Pharmaceutical ExecutivePharmaceutical Executive: January 2023
Volume 43
Issue 01

Interpreting what the Inflation Reduction Act could mean for biopharma.

The 2022 Inflation Reduction Act (IRA) is 274 pages, and the biopharma industry’s attention to the IRA is Title 1, Committee on Finance, Subtitle B Prescription Drug Pricing Reform.1 This contains the following:

  • Part 1: Lowering Prices Through Drug Price Negotiation
  • Part 2: Prescription Drug Inflation Rebates
  • Part3: Part D Improvements and Maximum Out-Of-Pocket Cap for Medicare Beneficiaries
  • Part 4: Continued Delay of Implementation of Prescription Drug Rebate Rule
  • Part 5: Miscellaneous

For context, Subtitle B comprises pages 17 through 89 (72 pages) and is preceded in order by Subtitle A Deficit Reduction, coming in at 16 pages. As related to biopharma, the IRA is going to take time to weed out on a variety of levels—understanding, implementation, and unintended consequences.

Signed into law on Aug. 16, 2022, the IRA allowed Congress to create the Drug Price Negotiation Program, which gives the secretary of the HHS the ability to negotiate directly with drug manufacturers on behalf of Medicare recipients. The HHS secretary and drug manufacturers will negotiate a “maximum fair price (MFP)” for some brand-name drugs that have no generic competitors. It includes all eligible drugs covered under Medicare Part D (retail prescription drugs) and Part B (treatments administered by doctors or other providers in an outpatient setting). Now, five months in, biopharma is—arguably so—still trying to figure out what the law means in the day-to-day business.

An infographic timeline from the Centers for Medicare & Medicaid Services (CMS)2 is probably easier to understand than the actual written law (albeit with very little detail). The first significant milestone indicates that: “By Sept. 1, 2023, CMS will announce the first 10 Medicare Part D drugs selected for the Drug Price Negotiation Program. [MFP] negotiated for these first 10 Part D drugs will go into effect in 2026.”2

Some consultants think the 2026 implementation date gives the industry time to breathe while others say “not so fast.”

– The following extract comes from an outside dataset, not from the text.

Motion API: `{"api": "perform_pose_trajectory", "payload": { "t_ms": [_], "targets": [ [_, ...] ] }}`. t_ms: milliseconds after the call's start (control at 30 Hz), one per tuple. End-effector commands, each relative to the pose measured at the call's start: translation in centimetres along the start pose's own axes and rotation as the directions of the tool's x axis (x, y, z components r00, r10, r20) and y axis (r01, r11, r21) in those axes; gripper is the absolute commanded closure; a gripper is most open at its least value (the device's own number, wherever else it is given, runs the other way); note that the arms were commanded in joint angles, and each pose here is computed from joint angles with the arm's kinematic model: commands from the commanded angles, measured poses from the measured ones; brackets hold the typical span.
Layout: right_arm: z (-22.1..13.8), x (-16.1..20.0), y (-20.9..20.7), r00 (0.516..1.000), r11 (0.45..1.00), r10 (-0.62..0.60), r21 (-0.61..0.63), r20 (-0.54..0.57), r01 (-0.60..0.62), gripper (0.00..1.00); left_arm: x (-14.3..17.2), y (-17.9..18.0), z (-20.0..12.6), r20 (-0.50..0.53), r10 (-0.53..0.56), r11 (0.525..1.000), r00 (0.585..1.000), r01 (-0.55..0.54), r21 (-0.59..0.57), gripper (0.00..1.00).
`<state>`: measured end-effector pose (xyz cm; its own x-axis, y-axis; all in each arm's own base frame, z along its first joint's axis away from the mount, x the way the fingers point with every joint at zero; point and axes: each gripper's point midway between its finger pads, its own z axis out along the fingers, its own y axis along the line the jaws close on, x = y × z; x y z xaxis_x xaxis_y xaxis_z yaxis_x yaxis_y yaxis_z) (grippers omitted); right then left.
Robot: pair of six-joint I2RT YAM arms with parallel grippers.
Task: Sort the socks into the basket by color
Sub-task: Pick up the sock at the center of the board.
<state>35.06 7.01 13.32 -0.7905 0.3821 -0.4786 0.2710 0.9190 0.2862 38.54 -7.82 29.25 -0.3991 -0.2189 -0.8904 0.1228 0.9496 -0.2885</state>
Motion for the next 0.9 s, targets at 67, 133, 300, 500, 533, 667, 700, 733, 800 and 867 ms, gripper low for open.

Could the law be repealed? The Drug Price Negotiation piece for “drug pricing” is very popular with lawmakers and the public. In an interview with STAT, Stephen Ubl, president and CEO of the Pharmaceutical Research and Manufacturers of America (PhRMA), said that there probably wouldn’t be a significant change to the law in the short-term because the same political balance of power exists (i.e., the same president and democratic Congress), which will not be pressed to address this.3

Could the law be challenged? In a December article from our sister publication, Pharmaceutical Commerce, Ed Schoonveld, managing partner and founder of the value and access practice at ZS, said the following of the IRA: “The level of penalties for not complying with CMS rules gives a strong scent of direct price control rather than negotiations; this is also likely a basis for [a] legal challenge of the IRA.”4 Schoonveld, in an email exchange with Pharm Exec, commented: “We don’t even know what CMS will use as a basis for what they decide is a fair price. It is also not clear yet what the impact will be on the private market.”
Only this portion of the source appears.